(RECORDS FOR THIS TASK Opens)

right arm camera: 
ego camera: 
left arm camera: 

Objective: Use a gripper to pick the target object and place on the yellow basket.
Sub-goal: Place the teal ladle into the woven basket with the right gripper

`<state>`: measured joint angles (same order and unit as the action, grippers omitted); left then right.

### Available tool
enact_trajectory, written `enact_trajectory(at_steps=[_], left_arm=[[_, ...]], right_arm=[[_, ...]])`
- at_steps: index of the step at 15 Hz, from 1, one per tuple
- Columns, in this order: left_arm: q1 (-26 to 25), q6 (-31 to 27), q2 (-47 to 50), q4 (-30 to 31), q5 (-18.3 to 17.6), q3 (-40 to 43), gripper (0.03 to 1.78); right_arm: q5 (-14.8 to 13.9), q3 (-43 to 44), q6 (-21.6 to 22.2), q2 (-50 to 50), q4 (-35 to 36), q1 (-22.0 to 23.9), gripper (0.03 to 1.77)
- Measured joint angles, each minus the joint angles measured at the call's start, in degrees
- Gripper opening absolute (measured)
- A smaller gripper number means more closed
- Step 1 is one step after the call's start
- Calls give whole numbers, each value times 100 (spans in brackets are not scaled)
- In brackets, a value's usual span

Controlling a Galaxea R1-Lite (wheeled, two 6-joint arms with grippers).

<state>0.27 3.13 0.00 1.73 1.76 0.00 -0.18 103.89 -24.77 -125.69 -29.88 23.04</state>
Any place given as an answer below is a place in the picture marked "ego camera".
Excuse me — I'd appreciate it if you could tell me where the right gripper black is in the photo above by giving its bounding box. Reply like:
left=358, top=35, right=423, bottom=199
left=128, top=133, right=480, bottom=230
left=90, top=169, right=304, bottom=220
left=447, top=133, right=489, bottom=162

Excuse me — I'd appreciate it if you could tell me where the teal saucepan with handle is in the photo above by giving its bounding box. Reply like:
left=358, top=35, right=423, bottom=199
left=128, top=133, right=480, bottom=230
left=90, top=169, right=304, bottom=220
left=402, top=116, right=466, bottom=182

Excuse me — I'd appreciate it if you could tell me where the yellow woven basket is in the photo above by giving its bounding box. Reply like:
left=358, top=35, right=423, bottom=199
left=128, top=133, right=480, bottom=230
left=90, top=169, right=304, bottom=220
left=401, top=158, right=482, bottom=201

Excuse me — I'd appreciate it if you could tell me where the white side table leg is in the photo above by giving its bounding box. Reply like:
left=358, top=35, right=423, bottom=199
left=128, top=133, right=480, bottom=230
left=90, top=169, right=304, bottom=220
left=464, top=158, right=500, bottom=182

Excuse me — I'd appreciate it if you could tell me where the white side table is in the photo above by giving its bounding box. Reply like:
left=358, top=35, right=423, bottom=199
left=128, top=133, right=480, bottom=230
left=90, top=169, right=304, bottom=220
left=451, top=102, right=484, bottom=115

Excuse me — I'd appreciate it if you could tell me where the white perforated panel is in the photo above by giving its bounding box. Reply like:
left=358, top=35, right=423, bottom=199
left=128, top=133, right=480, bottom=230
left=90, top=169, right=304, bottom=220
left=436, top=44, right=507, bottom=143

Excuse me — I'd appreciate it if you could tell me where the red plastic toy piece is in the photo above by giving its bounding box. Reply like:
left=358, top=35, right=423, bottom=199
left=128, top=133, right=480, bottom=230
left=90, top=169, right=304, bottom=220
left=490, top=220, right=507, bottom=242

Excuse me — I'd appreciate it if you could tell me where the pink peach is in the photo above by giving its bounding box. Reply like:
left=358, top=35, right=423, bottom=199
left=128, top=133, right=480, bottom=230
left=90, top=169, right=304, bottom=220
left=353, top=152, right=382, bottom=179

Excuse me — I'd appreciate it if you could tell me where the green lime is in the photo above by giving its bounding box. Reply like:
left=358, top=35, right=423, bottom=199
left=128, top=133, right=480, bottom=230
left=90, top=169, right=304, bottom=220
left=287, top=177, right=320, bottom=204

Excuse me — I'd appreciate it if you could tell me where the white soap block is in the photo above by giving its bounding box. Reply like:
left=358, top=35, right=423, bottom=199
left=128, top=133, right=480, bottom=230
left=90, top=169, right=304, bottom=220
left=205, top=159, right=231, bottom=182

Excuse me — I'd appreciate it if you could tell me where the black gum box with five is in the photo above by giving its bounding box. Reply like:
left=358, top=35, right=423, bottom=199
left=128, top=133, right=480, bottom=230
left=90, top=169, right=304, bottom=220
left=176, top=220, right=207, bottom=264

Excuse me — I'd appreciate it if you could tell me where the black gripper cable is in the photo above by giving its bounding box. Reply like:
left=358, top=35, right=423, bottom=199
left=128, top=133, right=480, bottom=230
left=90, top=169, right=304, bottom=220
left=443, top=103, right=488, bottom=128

(RECORDS FOR THIS TASK Closes)

AIM OF THE EXERCISE - Return the line where "where the pink" appears, then every line after it to the end of the listing, all exactly as written.

TASK OUTPUT -
Excuse me — I'd appreciate it if you could tell me where the pink peach is in the photo above by giving its bounding box. Reply like:
left=358, top=35, right=423, bottom=199
left=128, top=133, right=480, bottom=230
left=90, top=169, right=304, bottom=220
left=353, top=152, right=382, bottom=179

Excuse me — I'd appreciate it if you could tell me where the green lime is in the photo above by giving its bounding box. Reply like:
left=358, top=35, right=423, bottom=199
left=128, top=133, right=480, bottom=230
left=90, top=169, right=304, bottom=220
left=287, top=177, right=320, bottom=204

Excuse me — I'd appreciate it if you could tell me where the white soap block is in the photo above by giving its bounding box. Reply like:
left=358, top=35, right=423, bottom=199
left=128, top=133, right=480, bottom=230
left=90, top=169, right=304, bottom=220
left=205, top=159, right=231, bottom=182

Excuse me — I'd appreciate it if you could tell me where the black gum box with five is in the photo above by giving its bounding box. Reply like:
left=358, top=35, right=423, bottom=199
left=128, top=133, right=480, bottom=230
left=90, top=169, right=304, bottom=220
left=176, top=220, right=207, bottom=264

Excuse me — I'd appreciate it if you could tell me where the black gripper cable is in the photo above by giving its bounding box. Reply like:
left=358, top=35, right=423, bottom=199
left=128, top=133, right=480, bottom=230
left=90, top=169, right=304, bottom=220
left=443, top=103, right=488, bottom=128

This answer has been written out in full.